>>
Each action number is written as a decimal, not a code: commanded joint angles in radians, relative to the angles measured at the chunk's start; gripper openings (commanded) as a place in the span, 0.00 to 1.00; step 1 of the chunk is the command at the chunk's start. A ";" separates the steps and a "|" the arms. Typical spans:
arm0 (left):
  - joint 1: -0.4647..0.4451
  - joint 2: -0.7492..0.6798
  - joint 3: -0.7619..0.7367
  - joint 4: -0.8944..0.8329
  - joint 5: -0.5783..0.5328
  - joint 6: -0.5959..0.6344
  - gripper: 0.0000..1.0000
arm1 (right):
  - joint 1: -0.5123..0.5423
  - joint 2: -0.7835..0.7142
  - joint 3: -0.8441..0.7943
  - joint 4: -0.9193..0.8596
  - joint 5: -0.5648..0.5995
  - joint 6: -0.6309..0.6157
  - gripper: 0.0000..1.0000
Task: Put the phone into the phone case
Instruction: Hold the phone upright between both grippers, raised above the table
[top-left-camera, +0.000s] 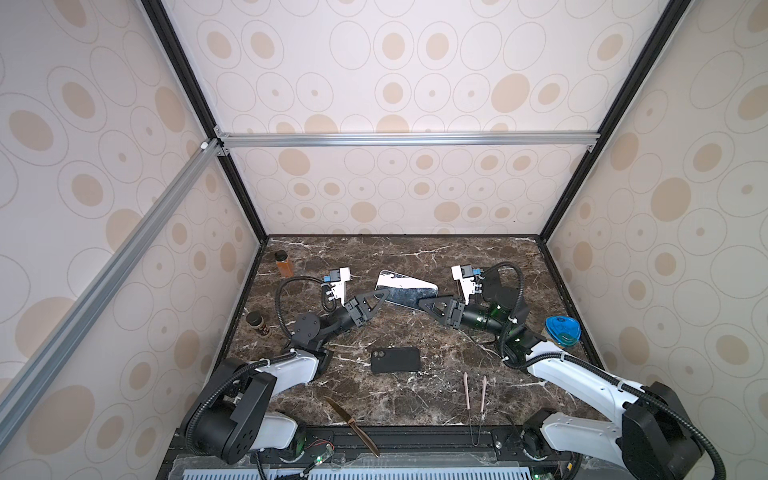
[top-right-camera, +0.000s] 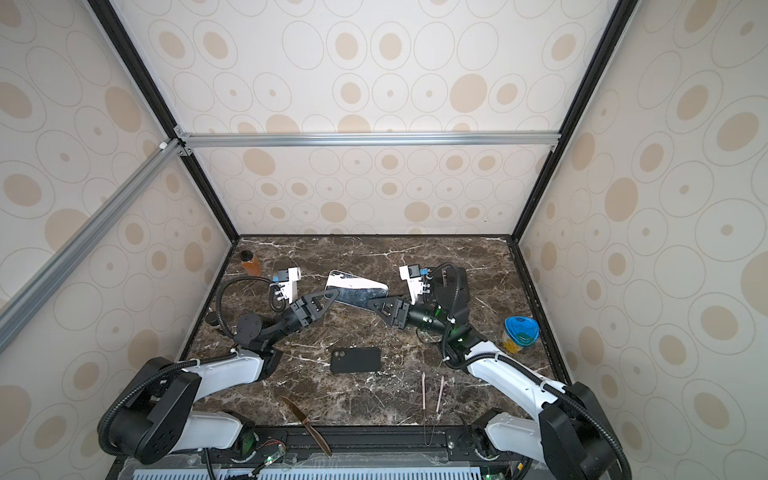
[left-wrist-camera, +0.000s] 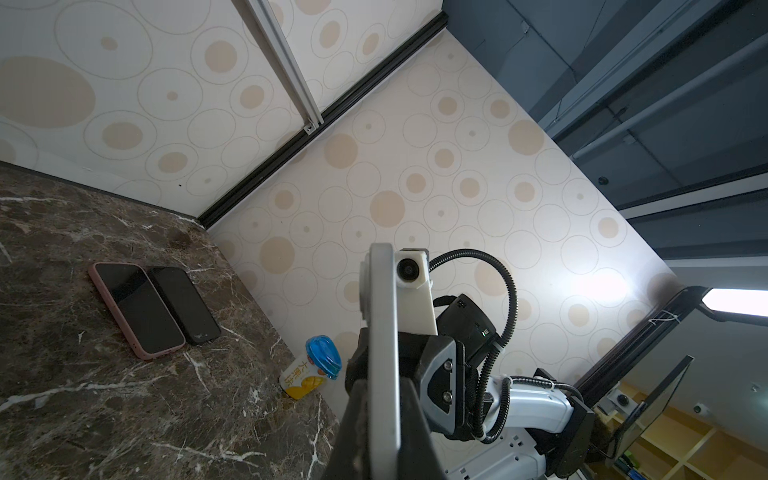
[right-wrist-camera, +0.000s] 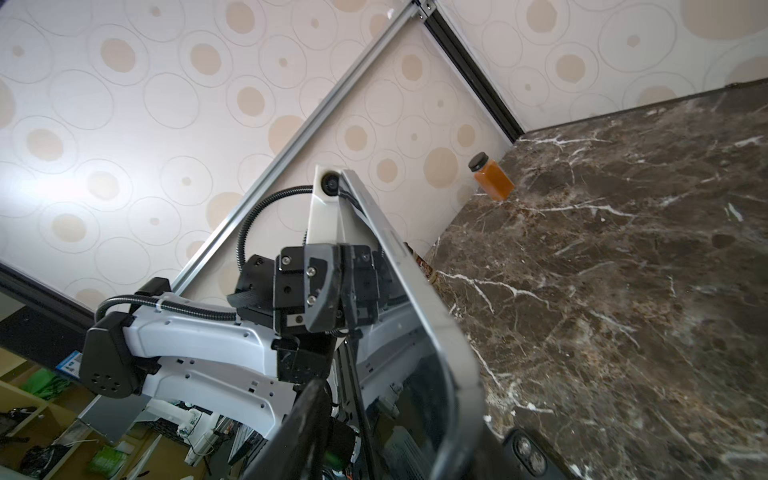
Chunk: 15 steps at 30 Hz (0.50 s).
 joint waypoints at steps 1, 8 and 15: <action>0.005 -0.001 0.010 0.202 -0.014 -0.059 0.00 | -0.001 -0.015 0.003 0.083 -0.025 0.029 0.41; 0.006 -0.046 0.017 0.100 -0.027 0.001 0.00 | -0.001 -0.022 0.005 0.106 -0.029 0.043 0.30; 0.005 -0.104 0.013 -0.002 -0.045 0.050 0.00 | -0.001 0.006 0.018 0.180 -0.031 0.082 0.18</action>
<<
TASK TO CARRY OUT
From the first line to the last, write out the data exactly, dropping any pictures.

EXERCISE RESULT
Each action number is written as a decimal, not a code: commanded joint angles in radians, relative to the angles measured at the chunk's start; gripper openings (commanded) as a place in the span, 0.00 to 1.00; step 1 of the chunk is the command at the chunk's start. A ";" separates the steps and a "|" the arms. Typical spans:
arm0 (left):
  - joint 1: -0.4647..0.4451
  - joint 2: -0.7492..0.6798
  - joint 3: -0.7619..0.7367
  - joint 4: -0.8944..0.8329
  - joint 5: -0.5783..0.5328
  - joint 6: -0.5959..0.6344
  - gripper: 0.0000..1.0000
arm1 (right):
  - joint 1: -0.5123..0.5423
  - joint 2: -0.7835..0.7142
  - joint 3: -0.8441..0.7943
  - joint 4: -0.9193..0.8596
  - joint 5: -0.5648..0.5995
  - joint 6: -0.6309..0.6157
  - gripper: 0.0000..1.0000
Task: Put the phone into the phone case
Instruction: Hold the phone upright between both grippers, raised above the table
[top-left-camera, +0.000s] 
[top-right-camera, +0.000s] 
[left-wrist-camera, +0.000s] 
[right-wrist-camera, +0.000s] 
Chunk: 15 steps at 30 Hz (0.50 s).
 joint waypoints at steps 1, 8 and 15: <action>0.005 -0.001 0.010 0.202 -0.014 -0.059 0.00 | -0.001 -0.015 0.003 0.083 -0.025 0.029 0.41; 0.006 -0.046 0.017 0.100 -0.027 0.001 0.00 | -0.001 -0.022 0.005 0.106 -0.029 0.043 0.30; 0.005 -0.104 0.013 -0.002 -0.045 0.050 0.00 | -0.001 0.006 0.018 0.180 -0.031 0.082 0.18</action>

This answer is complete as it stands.